Atherton and his partners expanded operations, planning a mule mill and apprentice residence at Saunder Rake. In neighbouring Grove Square, they constructed a new building, including stables, a warehouse, and reeling rooms. Their insurance of Kirk Mill on 11 December 1795 indicated significant growth, with the value of millwright work and machinery increasing from £600 to £4000, and stock insured for £300.

Following the expansion, the partnership involving Atherton, Harrison, and Rose was dissolved on 24 December 1796. Subsequently, the partnership solely between Atherton and Harrison was dissolved on 11 September 1797, leaving Atherton as the sole owner of Kirk Mill until his death in 1799.

== Death ==
Peter Atherton died on 16 August 1799 in Harrogate, Yorkshire, where he had apparently travelled to benefit from its healing waters. His burial took place at Christ Church, High Harrogate on 20 August 1799. A few months after Atherton’s death, his cotton mills and machinery were advertised for sale.

==Personal==
Atherton married Bridget Foster (1738-1767) at St Peter's Church, Liverpool on 29 November 1759. They had three daughters: Ann, who married the Liverpool-born clock and watchmaker Ellis Houlgrave (1759-1793); Margaret, who married Hugh Humphreys of Pen y pylle, Holywell, Flintshire, a lawyer and later High Sheriff of Flintshire; and Elizabeth, who married Manchester merchant James Rogerson.

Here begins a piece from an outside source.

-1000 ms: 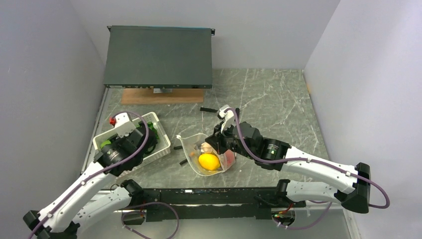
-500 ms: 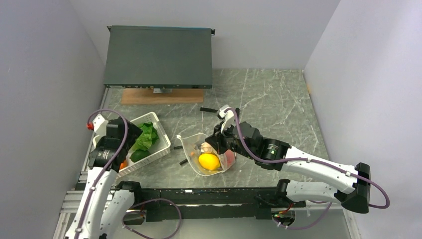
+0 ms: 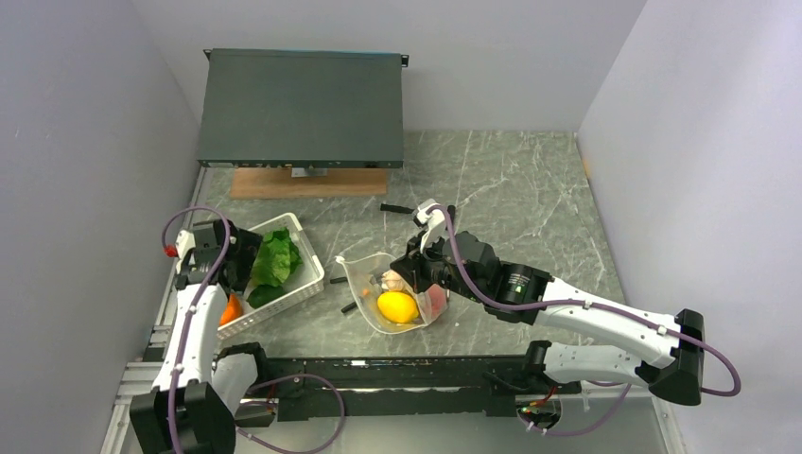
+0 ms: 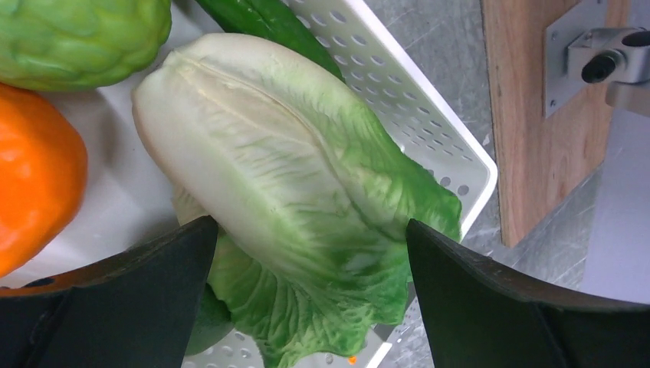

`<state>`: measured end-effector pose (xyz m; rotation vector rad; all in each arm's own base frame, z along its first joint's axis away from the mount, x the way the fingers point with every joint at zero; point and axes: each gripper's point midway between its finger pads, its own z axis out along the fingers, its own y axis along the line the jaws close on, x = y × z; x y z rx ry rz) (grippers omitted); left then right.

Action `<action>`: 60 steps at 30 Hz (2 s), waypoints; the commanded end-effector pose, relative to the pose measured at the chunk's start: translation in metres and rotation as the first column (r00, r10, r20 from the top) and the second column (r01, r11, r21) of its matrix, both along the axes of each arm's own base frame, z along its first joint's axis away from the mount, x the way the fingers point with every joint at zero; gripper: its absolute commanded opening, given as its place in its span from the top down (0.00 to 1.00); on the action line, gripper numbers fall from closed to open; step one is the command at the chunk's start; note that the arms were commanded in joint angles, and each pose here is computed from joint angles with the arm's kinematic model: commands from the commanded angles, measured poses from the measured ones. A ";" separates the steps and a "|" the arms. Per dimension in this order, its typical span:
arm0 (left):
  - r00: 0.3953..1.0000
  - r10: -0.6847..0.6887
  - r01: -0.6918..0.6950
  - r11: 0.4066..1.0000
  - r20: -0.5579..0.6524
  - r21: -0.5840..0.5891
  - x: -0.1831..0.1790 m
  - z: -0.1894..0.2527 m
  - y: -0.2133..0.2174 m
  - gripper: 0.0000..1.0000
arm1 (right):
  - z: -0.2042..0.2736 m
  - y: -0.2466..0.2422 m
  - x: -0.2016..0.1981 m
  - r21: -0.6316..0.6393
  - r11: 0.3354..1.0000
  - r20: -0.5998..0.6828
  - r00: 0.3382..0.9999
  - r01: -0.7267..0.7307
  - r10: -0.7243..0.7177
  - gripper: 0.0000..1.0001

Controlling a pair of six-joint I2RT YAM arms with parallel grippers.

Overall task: Place the food in the zip-top bag and seal the zipper
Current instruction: Pick up the fake vegetable from the bin, then place the fake vegetable in the zipper food storage bag.

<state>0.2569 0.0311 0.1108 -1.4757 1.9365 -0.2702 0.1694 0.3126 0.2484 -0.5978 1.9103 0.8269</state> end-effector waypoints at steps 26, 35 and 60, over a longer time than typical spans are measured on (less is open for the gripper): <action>0.968 0.176 -0.184 0.982 -0.180 -0.029 -0.012 -0.089 0.016 0.07 | 0.032 0.000 0.007 0.079 0.996 0.045 0.998 0.027 -0.031 1.00; 0.974 0.193 -0.197 0.980 -0.118 -0.021 -0.017 -0.079 0.017 0.54 | 0.031 0.001 0.006 0.079 0.997 0.041 0.999 0.022 -0.026 1.00; 0.730 -0.556 0.496 0.831 0.396 0.252 -0.015 0.150 -0.069 1.00 | 0.037 0.005 0.007 0.109 0.994 0.046 0.999 0.019 -0.024 1.00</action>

Throughout the 1790s, Atherton's residence and base of operations was Hunter Street, Liverpool. His Liverpool tax records from 1798 also record him trading from Hunter Street. Atherton's daughter Ann and his grandsons, Peter Houlgrave and Robert Joseph Atherton Houlgrave, moved to this location after the death of Ann's husband in 1793. Atherton's grandsons later founded what became the Liver Grease, Oil and Chemical Company, which, in its various iterations, provisioned the port of Liverpool for more than two centuries.

Peter Atherton was a cousin of James Atherton, a Liverpool merchant who founded the seaside resort of New Brighton in 1832.